REQUIRED ACTION: Please retype the records below exactly as they stand.

PROVIDED MATERIAL:
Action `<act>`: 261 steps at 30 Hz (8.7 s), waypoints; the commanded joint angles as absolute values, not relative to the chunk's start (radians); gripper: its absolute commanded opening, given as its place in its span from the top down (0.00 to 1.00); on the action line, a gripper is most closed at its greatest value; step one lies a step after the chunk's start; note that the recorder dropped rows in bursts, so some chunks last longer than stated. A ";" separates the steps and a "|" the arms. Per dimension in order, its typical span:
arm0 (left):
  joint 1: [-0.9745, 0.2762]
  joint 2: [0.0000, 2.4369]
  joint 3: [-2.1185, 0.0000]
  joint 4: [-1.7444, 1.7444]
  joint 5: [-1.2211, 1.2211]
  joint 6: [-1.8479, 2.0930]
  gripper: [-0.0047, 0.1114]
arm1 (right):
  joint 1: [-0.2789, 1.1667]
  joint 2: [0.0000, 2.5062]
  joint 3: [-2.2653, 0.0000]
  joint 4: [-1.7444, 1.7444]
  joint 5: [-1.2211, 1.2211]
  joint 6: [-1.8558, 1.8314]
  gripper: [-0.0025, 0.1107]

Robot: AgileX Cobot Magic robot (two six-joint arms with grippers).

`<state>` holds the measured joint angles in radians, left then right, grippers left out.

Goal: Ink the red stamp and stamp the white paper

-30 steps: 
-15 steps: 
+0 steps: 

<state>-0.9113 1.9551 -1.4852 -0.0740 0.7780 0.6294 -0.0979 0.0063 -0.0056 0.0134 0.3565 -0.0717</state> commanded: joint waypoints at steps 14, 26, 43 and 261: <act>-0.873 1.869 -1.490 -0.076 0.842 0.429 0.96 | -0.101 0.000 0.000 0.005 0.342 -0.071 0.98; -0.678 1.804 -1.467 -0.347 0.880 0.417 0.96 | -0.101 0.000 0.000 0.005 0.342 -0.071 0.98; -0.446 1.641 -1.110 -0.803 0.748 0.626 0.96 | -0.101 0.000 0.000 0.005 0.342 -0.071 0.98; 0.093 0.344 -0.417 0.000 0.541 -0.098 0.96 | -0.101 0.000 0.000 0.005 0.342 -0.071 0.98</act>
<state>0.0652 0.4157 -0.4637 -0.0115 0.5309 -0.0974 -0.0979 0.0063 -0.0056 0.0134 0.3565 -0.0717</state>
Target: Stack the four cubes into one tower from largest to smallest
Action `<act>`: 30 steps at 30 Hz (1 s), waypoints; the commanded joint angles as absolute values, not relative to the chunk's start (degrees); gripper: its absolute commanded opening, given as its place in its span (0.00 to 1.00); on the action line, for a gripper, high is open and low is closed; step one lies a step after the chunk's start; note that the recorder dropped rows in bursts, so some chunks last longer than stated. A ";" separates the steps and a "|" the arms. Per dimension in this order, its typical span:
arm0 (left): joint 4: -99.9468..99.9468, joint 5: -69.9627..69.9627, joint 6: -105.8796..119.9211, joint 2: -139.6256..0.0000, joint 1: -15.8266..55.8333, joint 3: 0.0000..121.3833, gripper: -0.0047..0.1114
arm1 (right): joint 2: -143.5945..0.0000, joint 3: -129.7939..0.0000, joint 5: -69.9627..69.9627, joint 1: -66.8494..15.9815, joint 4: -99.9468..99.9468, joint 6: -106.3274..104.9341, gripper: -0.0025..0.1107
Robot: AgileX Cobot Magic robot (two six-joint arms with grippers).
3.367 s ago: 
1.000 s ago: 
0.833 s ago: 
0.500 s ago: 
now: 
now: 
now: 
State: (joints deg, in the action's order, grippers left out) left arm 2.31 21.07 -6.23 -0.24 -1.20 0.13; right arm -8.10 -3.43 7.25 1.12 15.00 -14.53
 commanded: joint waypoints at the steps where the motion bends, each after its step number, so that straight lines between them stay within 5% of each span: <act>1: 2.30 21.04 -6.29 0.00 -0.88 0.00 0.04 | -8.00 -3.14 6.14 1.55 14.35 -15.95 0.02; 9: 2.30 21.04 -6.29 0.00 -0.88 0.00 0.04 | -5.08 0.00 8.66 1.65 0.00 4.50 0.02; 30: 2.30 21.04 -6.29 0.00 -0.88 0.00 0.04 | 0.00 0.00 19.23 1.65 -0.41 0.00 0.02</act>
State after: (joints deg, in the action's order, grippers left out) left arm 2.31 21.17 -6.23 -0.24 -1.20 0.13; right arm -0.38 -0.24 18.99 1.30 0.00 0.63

SOLUTION FOR THIS TASK:
Action `<act>`: 261 steps at 30 Hz (8.7 s), waypoints; the commanded joint angles as absolute values, not relative to the chunk's start (radians); gripper: its absolute commanded opening, given as its place in its span from the top down (0.00 to 1.00); on the action line, a gripper is most closed at its greatest value; step one lies a step after the chunk's start; note that the recorder dropped rows in bursts, so some chunks last longer than stated. A ";" separates the steps and a "|" the arms. Per dimension in order, its typical span:
arm0 (left):
  joint 1: [-0.9745, 0.2762]
  joint 2: [0.0000, 2.4369]
  joint 3: [-2.1185, 0.0000]
  joint 4: [-1.7444, 1.7444]
  joint 5: [-1.2211, 1.2211]
  joint 6: [-1.8479, 2.0930]
  gripper: [-0.0047, 0.1114]
arm1 (right):
  joint 1: [-0.2789, 1.1667]
  joint 2: [0.0000, 2.5062]
  joint 3: [-2.2653, 0.0000]
  joint 4: [-1.7444, 1.7444]
  joint 5: [-1.2211, 1.2211]
  joint 6: [-1.8558, 1.8314]
  gripper: [-0.0025, 0.1107]

Robot: AgileX Cobot Magic robot (two six-joint arms with grippers).

`<state>` holds the measured joint angles in radians, left then right, grippers left out.

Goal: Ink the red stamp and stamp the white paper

-30 steps: 
-15 steps: 
+0 steps: 

<state>-0.9113 1.9551 -1.4852 -0.0740 0.7780 0.6294 -0.0979 0.0063 -0.0056 0.0134 0.3565 -0.0717</state> commanded: joint waypoints at steps 14, 26, 43 and 261: <act>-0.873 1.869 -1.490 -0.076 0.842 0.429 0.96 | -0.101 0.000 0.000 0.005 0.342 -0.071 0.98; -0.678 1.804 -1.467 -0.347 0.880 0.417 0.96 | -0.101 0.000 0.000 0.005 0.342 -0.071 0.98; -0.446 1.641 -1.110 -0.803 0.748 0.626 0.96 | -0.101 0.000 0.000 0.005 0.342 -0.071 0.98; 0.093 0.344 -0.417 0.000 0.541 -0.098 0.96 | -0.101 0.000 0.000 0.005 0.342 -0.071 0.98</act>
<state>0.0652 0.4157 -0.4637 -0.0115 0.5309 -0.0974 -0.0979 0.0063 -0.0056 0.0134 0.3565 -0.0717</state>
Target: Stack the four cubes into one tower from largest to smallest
Action `<act>`: 30 steps at 30 Hz (1 s), waypoints; the commanded joint angles as absolute values, not relative to the chunk's start (degrees); gripper: its absolute commanded opening, given as its place in its span (0.00 to 1.00); on the action line, for a gripper, high is open and low is closed; step one lies a step after the chunk's start; note that the recorder dropped rows in bursts, so some chunks last longer than stated. A ";" separates the steps and a "|" the arms. Per dimension in this order, its typical span:
arm0 (left): joint 4: -99.9468..99.9468, joint 5: -69.9627..69.9627, joint 6: -105.8796..119.9211, joint 2: -139.6256..0.0000, joint 1: -15.8266..55.8333, joint 3: 0.0000..121.3833, gripper: -0.0047..0.1114
arm1 (right): joint 2: -143.5945..0.0000, joint 3: -129.7939..0.0000, joint 5: -69.9627..69.9627, joint 1: -66.8494..15.9815, joint 4: -99.9468..99.9468, joint 6: -106.3274..104.9341, gripper: -0.0025..0.1107
Robot: AgileX Cobot Magic robot (two six-joint arms with grippers).
3.367 s ago: 
1.000 s ago: 
0.833 s ago: 
0.500 s ago: 
now: 
now: 
now: 
State: (joints deg, in the action's order, grippers left out) left arm 2.31 21.07 -6.23 -0.24 -1.20 0.13; right arm -8.10 -3.43 7.25 1.12 15.00 -14.53
 commanded: joint waypoints at the steps where the motion bends, each after its step number, so that straight lines between them stay within 5% of each span: <act>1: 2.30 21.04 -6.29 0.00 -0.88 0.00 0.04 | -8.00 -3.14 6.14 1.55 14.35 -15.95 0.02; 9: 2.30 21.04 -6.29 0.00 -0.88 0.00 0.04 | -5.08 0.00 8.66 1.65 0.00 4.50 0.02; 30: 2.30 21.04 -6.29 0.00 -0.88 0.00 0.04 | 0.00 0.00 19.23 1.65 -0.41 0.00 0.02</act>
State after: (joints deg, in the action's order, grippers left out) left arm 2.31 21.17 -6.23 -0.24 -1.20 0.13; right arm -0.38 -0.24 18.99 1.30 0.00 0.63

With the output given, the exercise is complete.